======== Input material
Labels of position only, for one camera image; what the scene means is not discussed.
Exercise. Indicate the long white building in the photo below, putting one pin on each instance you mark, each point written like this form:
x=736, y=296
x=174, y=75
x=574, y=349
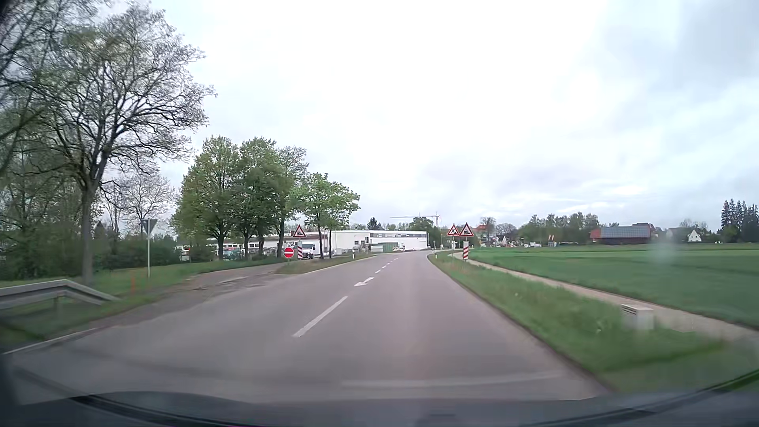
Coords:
================
**What you need to do**
Beginning with the first line of the listing above, please write out every line exactly until you reach the line that contains "x=574, y=349", and include that one too.

**Task result**
Labels of position only, for one camera image; what the scene means is not discussed.
Exercise. Indicate the long white building in the photo below, putting one pin on each instance you mark, each point written like this form:
x=736, y=296
x=174, y=75
x=574, y=349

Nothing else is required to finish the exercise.